Mohamad Salem

Personal information
- Full name: Mohamad Khodor Salem
- Date of birth: 5 October 1995 (age 29)
- Place of birth: Qlaileh, Lebanon
- Height: 1.69 m (5 ft 7 in)
- Position(s): Midfielder

Senior career*
- Years: Team / Apps / (Gls)
- 2012–2019: Shabab Sahel / 58 / (10)
- 2014–2015: → Akhaa Ahli Aley / 15 / (0)
- 2019–2021: Nejmeh / 0 / (0)
- Total:  / 73 / (10)

International career
- 2013: Lebanon U19 / 2 / (1)
- 2017: Lebanon U23 / 2 / (0)
- 2013: Lebanon / 1 / (0)

= Mohamad Salem =

Lebanese footballer (born 1995)

Mohamad Khodor Salem (محمد خضر سالم; born 2 February 1995) is a Lebanese former footballer who played as a midfielder.

== Club career ==
Salem joined Nejmeh in the Lebanese Premier League on 29 July 2019, coming from Shabab Sahel.

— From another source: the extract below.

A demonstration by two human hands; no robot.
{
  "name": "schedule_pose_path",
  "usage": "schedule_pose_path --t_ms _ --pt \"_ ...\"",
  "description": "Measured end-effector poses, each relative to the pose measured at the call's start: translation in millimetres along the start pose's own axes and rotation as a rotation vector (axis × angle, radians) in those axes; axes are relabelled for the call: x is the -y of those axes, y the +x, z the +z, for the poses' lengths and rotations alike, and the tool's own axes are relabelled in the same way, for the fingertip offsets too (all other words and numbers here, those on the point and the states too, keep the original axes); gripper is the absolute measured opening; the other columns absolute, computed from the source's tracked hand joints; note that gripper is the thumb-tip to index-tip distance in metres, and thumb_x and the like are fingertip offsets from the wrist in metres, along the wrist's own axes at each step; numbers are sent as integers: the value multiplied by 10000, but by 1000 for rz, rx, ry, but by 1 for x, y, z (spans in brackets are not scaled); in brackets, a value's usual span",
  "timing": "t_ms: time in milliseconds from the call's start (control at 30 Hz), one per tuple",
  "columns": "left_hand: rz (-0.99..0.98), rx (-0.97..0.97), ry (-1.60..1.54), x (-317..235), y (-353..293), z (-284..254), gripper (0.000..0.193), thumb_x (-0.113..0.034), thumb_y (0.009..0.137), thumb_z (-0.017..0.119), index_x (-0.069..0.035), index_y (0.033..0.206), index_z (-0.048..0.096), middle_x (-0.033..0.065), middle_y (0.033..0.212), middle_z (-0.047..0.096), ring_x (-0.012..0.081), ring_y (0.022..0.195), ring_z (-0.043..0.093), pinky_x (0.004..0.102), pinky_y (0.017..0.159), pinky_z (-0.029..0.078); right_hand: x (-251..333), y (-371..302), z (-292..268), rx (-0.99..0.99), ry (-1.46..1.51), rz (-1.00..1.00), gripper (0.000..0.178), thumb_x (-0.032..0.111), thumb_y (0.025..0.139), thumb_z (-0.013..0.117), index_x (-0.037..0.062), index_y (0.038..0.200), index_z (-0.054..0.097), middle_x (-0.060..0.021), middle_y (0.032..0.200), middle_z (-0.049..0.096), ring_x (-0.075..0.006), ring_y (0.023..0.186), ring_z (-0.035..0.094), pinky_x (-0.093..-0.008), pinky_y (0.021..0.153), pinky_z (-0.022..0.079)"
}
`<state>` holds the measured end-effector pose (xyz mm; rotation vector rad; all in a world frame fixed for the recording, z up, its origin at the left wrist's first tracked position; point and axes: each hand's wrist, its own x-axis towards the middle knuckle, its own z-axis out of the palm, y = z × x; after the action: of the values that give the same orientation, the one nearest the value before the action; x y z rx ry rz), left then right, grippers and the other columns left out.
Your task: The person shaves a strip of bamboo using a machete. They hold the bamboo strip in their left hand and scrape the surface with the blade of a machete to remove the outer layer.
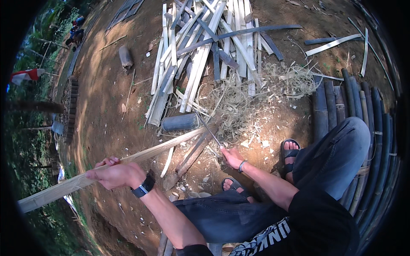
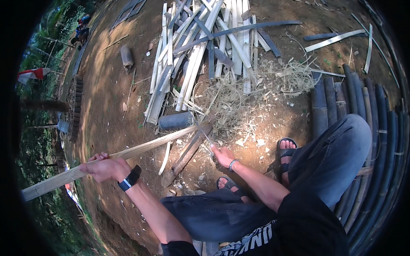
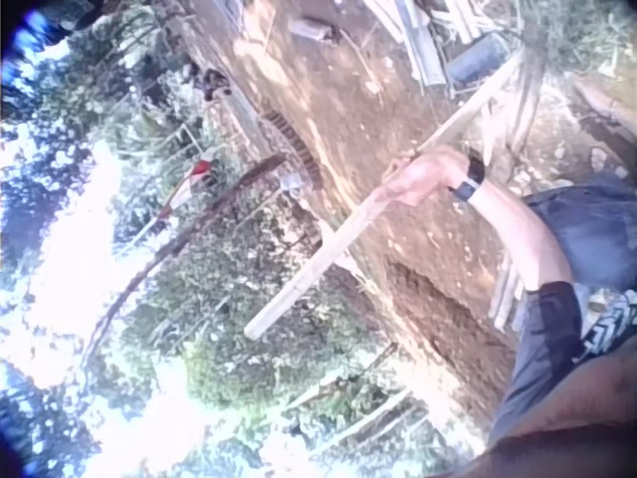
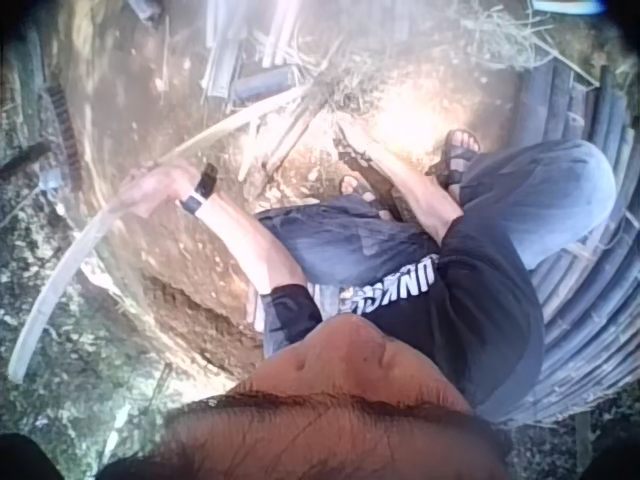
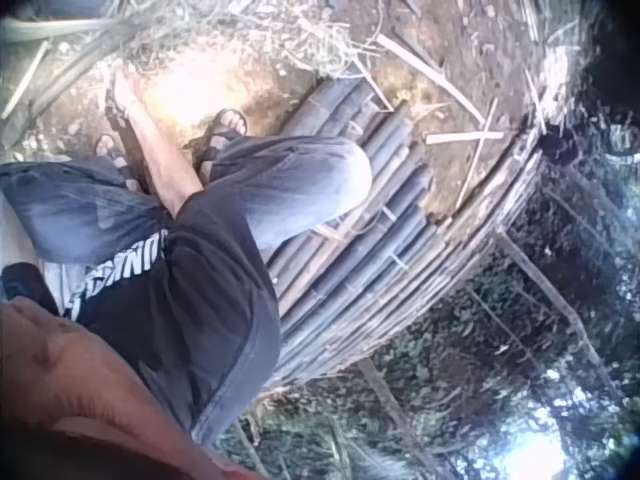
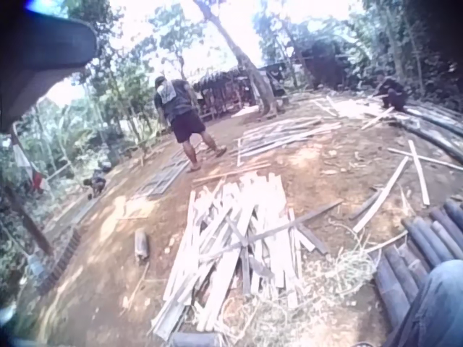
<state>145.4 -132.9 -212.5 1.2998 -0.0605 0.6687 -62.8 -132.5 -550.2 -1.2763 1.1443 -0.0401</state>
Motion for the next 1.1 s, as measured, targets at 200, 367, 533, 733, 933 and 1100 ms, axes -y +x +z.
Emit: schedule_pose_path --t_ms 200,367,533,733,933,1100 --pt "4 -19 -1 0 2 -7 546 -507 952 404 -78 620 352 29 543 330 134 460 335 270 433 310 12 -1 -13 111 299 184 766 627 895 358 -18 514 519 -142 507 545 -240 394 527 -398 471 457" --pt "-7 -16 -28 0 -2 -1 552 -509 951 404 -81 608 344 28 533 325 138 461 344 274 437 316 -9 8 -16 20 150 233 734 616 890 393 -7 518 503 -128 510 539 -233 380 512 -390 445 441" --pt "24 -11 5 -2 -2 -10 558 -520 949 397 -85 606 331 31 533 330 141 463 347 280 437 319 8 -8 -5 12 14 1 753 620 883 394 -38 541 518 -153 524 549 -267 438 547 -422 523 462" --pt "14 -28 -9 -2 -1 -6 564 -534 943 399 -86 608 328 32 533 334 140 456 341 274 432 314 4 -3 -11 61 182 167 775 639 875 387 -48 548 533 -178 520 555 -285 463 557 -441 552 462" --pt "6 6 -8 -1 -5 -8 567 -540 940 402 -82 613 331 31 546 325 140 456 331 269 429 306 6 -8 -12 18 76 74 770 644 883 359 -17 519 510 -141 477 520 -234 382 510 -409 459 433" --pt "5 33 -49 -3 -7 -2 566 -544 935 411 -79 620 340 28 563 319 136 460 328 261 427 301 16 -9 -16 43 -67 28 786 650 879 358 -32 522 519 -153 490 522 -255 468 549 -428 535 442"
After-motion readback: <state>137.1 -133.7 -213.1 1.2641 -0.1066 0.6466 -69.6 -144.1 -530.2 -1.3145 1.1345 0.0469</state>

On 10 March 2020, Salem suffered an ACL injury; he underwent surgery on 7 May. On 12 July 2021, Salem scored a brace against Safa in the 2021 Lebanese Elite Cup group stage.

== Personal life ==
On 15 February 2021, Salem and his Nejmeh teammate Mahmoud Siblini were involved in a car crash on their way to training; they only suffered a few bruises.